* Instructions for the task *
Extract all lines from the data beneath that include the word "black".

Records from a dataset
+++
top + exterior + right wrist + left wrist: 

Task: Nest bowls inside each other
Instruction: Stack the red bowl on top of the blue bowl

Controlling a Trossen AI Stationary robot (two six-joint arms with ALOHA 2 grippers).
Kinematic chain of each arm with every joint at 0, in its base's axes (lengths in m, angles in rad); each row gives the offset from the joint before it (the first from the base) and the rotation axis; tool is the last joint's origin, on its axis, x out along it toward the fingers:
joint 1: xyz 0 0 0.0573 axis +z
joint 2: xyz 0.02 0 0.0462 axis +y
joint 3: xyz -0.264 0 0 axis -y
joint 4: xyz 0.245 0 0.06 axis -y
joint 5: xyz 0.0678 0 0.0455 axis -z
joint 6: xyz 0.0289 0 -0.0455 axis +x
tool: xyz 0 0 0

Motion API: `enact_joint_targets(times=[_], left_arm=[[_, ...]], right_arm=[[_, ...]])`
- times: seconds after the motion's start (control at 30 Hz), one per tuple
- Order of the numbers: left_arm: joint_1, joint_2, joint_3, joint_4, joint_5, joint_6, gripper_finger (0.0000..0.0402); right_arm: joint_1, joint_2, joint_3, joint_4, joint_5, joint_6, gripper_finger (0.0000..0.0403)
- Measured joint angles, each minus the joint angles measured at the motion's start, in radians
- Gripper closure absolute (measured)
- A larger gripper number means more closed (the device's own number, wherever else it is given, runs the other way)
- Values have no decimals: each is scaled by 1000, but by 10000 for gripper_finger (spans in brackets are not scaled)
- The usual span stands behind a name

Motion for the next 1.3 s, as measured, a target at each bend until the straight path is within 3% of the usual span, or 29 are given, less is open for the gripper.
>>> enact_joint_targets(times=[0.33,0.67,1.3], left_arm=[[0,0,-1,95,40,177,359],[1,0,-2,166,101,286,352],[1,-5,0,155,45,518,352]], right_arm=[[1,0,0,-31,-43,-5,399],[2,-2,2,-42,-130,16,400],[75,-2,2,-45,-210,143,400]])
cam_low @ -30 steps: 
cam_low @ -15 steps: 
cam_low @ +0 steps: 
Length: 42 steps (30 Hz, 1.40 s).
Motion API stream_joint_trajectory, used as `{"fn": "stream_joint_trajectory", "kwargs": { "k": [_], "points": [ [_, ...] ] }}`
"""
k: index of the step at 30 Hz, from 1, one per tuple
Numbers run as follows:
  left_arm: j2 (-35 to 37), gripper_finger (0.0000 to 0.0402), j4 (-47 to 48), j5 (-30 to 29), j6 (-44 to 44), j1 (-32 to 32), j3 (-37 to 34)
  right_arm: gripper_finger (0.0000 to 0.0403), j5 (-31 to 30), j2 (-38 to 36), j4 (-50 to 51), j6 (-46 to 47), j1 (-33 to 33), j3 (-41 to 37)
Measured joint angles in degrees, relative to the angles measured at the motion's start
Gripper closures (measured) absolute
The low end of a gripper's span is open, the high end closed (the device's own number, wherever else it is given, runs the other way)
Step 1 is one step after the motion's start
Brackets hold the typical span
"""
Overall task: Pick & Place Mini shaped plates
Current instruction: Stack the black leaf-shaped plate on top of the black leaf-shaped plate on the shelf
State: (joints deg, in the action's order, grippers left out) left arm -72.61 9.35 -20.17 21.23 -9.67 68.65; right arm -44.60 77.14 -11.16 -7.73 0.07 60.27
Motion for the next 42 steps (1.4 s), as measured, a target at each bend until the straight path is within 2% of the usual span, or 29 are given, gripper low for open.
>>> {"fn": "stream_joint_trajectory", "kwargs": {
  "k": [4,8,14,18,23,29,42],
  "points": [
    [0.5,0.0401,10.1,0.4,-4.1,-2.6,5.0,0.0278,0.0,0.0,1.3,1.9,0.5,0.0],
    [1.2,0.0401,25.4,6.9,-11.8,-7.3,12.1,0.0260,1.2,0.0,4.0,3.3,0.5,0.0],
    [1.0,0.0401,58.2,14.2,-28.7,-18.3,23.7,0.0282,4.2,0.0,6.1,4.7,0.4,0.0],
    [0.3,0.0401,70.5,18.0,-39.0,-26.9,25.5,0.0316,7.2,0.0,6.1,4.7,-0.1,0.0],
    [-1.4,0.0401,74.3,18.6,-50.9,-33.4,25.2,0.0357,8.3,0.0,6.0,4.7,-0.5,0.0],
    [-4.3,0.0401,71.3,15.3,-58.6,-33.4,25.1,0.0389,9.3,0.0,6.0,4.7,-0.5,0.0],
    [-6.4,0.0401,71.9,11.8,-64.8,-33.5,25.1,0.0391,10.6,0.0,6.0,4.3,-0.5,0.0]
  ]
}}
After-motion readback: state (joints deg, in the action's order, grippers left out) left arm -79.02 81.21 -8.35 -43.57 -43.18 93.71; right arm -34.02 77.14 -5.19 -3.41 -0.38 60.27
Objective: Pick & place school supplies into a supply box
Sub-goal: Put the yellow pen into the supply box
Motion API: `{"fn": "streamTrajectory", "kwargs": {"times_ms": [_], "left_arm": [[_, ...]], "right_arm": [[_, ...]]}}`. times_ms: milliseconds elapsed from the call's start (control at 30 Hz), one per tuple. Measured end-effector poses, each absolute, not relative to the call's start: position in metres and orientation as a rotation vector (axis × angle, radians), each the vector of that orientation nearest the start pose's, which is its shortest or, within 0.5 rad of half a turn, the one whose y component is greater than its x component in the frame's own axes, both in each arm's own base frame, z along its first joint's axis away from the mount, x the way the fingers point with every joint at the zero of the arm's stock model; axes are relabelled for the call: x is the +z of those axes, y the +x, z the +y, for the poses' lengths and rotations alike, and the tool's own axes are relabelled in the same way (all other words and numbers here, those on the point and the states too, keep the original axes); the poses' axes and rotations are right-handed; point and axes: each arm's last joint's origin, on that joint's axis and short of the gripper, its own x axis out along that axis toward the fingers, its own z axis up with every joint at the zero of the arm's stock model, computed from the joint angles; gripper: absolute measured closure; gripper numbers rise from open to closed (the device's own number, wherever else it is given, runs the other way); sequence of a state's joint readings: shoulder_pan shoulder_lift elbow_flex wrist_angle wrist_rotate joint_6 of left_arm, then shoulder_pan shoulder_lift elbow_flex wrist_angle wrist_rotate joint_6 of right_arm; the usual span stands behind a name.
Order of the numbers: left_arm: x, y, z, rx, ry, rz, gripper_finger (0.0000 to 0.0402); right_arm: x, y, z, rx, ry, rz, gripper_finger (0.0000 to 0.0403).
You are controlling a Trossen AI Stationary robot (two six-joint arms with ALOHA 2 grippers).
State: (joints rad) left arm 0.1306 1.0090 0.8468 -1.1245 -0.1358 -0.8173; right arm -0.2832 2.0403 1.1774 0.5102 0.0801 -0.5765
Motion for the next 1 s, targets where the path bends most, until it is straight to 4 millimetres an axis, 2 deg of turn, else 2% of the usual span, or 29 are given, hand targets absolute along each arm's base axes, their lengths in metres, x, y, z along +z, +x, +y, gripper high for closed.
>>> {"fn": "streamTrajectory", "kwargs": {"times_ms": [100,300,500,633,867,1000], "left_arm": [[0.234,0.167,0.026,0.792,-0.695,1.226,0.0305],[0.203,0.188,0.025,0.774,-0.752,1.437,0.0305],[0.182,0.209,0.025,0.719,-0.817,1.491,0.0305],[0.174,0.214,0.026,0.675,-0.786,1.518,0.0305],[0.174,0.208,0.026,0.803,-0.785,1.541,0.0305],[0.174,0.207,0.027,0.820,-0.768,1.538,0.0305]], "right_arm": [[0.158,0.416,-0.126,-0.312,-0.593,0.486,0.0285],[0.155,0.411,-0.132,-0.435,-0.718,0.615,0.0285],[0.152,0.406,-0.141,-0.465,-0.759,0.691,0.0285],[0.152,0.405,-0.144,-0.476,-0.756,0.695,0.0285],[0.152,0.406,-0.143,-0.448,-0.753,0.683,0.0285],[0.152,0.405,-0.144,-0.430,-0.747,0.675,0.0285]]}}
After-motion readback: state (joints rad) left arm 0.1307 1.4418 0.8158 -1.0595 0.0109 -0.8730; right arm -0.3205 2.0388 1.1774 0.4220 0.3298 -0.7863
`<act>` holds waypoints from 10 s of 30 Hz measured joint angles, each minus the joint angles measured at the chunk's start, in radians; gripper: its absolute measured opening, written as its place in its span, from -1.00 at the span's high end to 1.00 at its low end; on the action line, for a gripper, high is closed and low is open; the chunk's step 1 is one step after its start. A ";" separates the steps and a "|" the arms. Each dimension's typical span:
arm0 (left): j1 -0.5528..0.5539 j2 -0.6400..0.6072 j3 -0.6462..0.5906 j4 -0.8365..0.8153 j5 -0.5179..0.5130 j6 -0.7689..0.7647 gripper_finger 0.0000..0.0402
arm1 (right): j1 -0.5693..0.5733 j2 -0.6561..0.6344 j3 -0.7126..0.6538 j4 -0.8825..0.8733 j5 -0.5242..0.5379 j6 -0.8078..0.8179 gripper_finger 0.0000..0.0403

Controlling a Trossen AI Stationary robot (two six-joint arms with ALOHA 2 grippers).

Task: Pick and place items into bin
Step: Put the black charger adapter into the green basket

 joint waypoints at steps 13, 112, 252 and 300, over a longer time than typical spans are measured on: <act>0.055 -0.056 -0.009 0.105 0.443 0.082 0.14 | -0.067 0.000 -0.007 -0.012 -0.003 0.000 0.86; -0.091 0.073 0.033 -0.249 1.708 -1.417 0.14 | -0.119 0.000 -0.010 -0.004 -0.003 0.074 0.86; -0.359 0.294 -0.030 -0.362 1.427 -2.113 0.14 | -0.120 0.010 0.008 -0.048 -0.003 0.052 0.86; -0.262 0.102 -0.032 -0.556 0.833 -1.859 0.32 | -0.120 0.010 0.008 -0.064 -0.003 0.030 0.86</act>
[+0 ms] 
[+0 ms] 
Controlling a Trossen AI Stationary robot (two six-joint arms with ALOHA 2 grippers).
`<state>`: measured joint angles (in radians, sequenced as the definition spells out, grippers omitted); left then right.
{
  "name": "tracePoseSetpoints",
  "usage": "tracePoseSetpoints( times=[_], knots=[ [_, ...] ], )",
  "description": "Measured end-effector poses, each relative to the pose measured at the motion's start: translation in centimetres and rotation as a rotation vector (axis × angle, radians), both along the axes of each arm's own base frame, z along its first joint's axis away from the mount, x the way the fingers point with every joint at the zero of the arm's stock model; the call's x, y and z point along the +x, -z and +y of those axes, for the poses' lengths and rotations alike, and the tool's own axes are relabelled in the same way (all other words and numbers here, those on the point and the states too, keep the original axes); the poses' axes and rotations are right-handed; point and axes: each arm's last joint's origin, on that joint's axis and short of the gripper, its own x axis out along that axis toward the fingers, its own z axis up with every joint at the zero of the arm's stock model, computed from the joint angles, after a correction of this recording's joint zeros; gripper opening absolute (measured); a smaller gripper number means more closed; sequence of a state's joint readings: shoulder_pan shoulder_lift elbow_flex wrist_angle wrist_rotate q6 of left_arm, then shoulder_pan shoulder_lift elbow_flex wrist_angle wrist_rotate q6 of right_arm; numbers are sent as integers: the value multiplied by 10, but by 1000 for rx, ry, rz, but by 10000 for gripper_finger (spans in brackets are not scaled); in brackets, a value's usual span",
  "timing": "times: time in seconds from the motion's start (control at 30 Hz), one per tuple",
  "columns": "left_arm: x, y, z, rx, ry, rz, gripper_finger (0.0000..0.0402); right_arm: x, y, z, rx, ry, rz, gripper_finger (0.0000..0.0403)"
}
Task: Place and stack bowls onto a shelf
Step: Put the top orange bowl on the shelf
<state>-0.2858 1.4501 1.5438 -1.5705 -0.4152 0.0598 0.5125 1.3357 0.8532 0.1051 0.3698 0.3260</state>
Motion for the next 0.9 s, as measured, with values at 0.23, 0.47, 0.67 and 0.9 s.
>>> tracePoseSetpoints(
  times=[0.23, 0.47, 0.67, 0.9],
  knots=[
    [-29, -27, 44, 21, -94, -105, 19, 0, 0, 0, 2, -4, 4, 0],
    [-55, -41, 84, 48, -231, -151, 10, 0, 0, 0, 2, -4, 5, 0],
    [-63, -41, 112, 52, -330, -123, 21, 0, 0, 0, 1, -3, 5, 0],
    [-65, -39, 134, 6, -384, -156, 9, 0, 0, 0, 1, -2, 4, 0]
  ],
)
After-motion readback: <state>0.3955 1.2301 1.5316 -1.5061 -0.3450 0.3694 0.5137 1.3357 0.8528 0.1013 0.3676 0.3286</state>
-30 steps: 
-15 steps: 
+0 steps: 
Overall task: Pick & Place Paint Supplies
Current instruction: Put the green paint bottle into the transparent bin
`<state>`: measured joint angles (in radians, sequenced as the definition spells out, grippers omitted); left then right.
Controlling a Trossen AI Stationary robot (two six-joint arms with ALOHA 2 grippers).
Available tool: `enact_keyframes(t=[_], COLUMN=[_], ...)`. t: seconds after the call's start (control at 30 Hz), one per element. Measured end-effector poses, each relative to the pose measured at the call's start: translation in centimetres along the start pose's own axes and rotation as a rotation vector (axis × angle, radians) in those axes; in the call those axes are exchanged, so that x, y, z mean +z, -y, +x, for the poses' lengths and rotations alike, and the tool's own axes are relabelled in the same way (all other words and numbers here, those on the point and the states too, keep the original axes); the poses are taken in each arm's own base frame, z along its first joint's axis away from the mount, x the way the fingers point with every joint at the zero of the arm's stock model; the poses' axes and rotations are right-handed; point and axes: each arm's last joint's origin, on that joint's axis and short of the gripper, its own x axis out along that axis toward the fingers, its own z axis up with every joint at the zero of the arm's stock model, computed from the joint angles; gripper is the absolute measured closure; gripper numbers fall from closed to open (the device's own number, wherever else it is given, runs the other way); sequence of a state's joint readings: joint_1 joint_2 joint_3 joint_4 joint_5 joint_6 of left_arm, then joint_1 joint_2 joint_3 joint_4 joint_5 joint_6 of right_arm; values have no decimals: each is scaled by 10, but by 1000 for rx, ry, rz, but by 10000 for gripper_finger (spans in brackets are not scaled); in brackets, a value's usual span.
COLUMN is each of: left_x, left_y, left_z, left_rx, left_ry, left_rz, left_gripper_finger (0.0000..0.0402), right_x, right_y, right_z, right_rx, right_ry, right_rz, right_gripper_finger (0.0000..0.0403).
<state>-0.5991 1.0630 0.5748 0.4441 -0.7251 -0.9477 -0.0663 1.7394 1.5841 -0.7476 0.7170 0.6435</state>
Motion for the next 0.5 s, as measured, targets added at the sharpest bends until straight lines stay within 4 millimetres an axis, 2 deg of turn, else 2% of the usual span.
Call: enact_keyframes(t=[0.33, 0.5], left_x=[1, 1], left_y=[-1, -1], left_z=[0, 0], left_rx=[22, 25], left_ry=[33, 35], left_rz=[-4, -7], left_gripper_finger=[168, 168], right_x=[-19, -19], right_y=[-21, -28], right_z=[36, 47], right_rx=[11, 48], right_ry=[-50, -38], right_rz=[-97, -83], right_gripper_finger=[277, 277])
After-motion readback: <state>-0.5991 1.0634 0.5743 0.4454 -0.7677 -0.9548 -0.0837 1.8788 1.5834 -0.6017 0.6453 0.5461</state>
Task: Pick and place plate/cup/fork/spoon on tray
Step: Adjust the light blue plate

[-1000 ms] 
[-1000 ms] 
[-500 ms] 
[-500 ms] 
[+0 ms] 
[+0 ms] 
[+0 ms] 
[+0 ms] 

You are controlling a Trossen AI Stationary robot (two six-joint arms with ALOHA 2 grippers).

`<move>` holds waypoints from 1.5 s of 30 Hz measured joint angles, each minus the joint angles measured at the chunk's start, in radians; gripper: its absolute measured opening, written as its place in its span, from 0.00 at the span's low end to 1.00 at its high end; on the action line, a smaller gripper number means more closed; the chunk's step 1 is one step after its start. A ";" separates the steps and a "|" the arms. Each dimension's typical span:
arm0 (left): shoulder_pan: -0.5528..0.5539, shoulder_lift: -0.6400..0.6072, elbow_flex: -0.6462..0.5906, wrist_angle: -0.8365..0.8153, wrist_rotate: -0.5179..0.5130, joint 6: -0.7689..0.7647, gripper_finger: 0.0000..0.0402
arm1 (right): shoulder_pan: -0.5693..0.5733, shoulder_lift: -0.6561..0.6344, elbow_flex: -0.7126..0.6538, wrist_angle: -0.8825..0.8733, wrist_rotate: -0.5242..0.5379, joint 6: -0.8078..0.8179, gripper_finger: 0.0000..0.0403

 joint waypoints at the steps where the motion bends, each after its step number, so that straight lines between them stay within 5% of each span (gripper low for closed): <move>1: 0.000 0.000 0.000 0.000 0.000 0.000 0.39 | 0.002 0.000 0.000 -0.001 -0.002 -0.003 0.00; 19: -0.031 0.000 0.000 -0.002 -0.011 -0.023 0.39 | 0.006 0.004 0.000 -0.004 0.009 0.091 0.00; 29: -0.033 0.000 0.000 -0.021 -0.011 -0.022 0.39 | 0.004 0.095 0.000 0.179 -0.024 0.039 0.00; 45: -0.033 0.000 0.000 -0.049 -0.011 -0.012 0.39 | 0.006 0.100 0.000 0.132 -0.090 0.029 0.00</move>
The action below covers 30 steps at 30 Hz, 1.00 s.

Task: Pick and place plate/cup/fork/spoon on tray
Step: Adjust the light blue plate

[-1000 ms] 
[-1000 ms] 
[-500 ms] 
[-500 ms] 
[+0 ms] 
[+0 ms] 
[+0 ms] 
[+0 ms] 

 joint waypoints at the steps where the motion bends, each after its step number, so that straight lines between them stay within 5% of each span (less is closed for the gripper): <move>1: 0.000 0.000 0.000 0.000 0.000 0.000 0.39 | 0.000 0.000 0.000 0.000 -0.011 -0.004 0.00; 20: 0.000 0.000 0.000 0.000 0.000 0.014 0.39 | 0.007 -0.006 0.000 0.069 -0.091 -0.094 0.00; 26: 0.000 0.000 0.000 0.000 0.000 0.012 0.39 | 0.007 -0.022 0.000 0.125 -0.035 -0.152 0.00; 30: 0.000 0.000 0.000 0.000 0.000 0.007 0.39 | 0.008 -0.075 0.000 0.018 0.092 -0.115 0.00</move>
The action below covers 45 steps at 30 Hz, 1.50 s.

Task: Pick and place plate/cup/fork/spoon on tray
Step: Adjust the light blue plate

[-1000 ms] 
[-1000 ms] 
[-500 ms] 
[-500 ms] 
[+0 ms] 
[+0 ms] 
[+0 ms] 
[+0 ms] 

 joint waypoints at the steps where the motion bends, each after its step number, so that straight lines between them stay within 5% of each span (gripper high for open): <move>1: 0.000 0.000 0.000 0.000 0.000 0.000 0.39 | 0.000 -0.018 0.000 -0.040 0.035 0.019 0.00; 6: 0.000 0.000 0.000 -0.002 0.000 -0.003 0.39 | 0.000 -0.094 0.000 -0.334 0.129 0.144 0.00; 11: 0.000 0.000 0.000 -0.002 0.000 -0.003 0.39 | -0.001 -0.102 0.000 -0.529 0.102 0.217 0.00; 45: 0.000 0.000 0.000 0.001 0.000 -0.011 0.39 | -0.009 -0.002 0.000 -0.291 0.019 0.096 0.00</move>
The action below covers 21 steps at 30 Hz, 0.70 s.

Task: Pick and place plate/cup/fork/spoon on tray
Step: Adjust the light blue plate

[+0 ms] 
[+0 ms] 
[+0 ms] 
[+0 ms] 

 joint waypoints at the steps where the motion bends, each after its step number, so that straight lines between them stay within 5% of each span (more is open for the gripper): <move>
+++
* Task answer *
Current instruction: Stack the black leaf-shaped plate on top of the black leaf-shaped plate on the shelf
Step: Put the black charger adapter into the green basket

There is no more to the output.